Security Best Practices
Secrets Management
Never store sensitive data in plain text. Use Ansible Vault for encrypting secrets:
# Create an encrypted file
ansible-vault create group_vars/production/vault.yml
# Edit an encrypted file
ansible-vault edit group_vars/production/vault.yml
# Encrypt an existing file
ansible-vault encrypt secrets.yml
# Decrypt for viewing
ansible-vault view group_vars/production/vault.yml
Structure your variables to clearly separate sensitive data:
# group_vars/production/vars.yml (unencrypted)
database_host: db.production.example.com
database_port: 5432
database_name: app_production
database_user: app_user
# group_vars/production/vault.yml (encrypted)
vault_database_password: supersecretpassword
vault_api_key: abcd1234567890
vault_ssl_private_key: |
-----BEGIN PRIVATE KEY-----
MIIEvQIBADANBgkqhkiG9w0BAQEFAASCBKcwggSjAgEAAoIBAQC...
-----END PRIVATE KEY-----
Reference vault variables in your regular variables:
# group_vars/production/vars.yml
database_password: '{{ vault_database_password }}'
api_key: '{{ vault_api_key }}'
ssl_private_key: '{{ vault_ssl_private_key }}'
Vault Management Strategies
For team environments, use multiple vault files with different access levels:
# Structure for team access control
group_vars/
├── production/
│ ├── vars.yml # Public variables
│ ├── vault-common.yml # Shared secrets (team access)
│ ├── vault-database.yml # Database secrets (DBA access)
│ └── vault-certificates.yml # SSL secrets (security team access)
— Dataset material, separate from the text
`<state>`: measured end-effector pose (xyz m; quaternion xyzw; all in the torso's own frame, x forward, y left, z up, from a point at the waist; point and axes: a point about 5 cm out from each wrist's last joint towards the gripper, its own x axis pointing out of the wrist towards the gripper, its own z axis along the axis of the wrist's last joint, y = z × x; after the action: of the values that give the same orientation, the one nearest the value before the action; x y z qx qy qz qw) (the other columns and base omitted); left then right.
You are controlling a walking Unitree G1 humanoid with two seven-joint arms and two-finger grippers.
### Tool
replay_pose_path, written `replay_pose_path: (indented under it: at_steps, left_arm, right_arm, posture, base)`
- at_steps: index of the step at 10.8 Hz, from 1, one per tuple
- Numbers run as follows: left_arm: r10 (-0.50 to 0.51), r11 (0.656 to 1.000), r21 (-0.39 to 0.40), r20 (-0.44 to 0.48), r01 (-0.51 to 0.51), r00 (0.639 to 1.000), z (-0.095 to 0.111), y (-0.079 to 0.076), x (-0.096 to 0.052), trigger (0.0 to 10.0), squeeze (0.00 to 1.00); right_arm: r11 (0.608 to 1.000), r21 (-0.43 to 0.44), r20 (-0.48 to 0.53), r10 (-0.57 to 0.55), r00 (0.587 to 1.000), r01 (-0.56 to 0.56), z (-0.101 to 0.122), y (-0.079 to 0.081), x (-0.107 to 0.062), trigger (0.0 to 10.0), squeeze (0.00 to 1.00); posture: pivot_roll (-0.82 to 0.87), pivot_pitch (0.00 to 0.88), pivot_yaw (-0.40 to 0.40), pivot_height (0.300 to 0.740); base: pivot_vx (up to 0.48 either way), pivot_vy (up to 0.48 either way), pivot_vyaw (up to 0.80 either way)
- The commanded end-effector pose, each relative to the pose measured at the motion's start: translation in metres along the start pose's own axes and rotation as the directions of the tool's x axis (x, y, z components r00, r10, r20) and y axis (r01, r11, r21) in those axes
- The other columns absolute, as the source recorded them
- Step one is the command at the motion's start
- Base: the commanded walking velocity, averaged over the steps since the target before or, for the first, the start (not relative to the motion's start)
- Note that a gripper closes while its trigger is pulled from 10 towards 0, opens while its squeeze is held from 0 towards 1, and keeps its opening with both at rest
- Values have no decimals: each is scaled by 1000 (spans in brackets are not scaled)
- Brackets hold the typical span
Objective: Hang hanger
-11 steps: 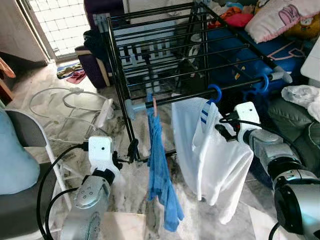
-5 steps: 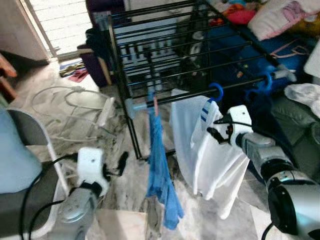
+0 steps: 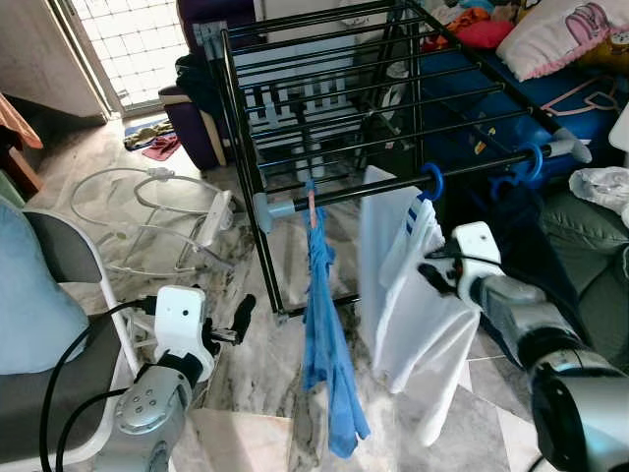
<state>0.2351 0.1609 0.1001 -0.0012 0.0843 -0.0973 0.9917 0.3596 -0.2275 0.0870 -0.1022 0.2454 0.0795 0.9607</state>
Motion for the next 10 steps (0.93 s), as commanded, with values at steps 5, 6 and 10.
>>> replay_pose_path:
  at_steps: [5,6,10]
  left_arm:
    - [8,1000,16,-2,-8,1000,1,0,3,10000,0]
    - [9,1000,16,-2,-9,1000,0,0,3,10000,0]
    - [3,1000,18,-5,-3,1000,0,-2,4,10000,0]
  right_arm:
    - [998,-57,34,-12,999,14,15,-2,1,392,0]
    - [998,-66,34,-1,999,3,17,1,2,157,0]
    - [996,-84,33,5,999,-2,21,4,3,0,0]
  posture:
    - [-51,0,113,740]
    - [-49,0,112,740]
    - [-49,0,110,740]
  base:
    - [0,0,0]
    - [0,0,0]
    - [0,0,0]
Use external secret management systems for enterprise environments:
# Using HashiCorp Vault lookup
tasks:
- name: Get database password from HashiCorp Vault
set_fact:
database_password: "{{ lookup('hashi_vault', 'secret=secret/database/production:password') }}"
no_log: true
- name: Configure application with secret
template:
src: app.conf.j2
dest: /etc/myapp/app.conf
mode: '0600'
no_log: true
Privilege Management
Follow the principle of least privilege:
# Bad: Running everything as root
- name: Configure application
hosts: appservers
become: yes # Everything runs as root
# Better: Selective privilege escalation
- name: Configure application
hosts: appservers
tasks:
- name: Install packages (requires root)
package:
name: myapp
state: present
become: yes
- name: Configure application (app user is sufficient)
template:
src: app.conf.j2
dest: /opt/myapp/app.conf
become: yes
become_user: myapp
- name: Start service (requires root)
service:
name: myapp
state: started
become: yes
Use sudo rules that limit specific commands:
# Configure sudo for specific Ansible operations
- name: Configure limited sudo for deployment user
lineinfile:
path: /etc/sudoers.d/ansible-deploy
line: 'deploy ALL=(ALL) NOPASSWD: /bin/systemctl restart myapp, /bin/systemctl reload nginx'
create: yes
validate: 'visudo -cf %s'
Input Validation and Sanitization
Validate user inputs to prevent injection attacks:
tasks:
- name: Validate database name format
fail:
msg: 'Database name contains invalid characters'
when: database_name is not match("^[a-zA-Z][a-zA-Z0-9_]*$")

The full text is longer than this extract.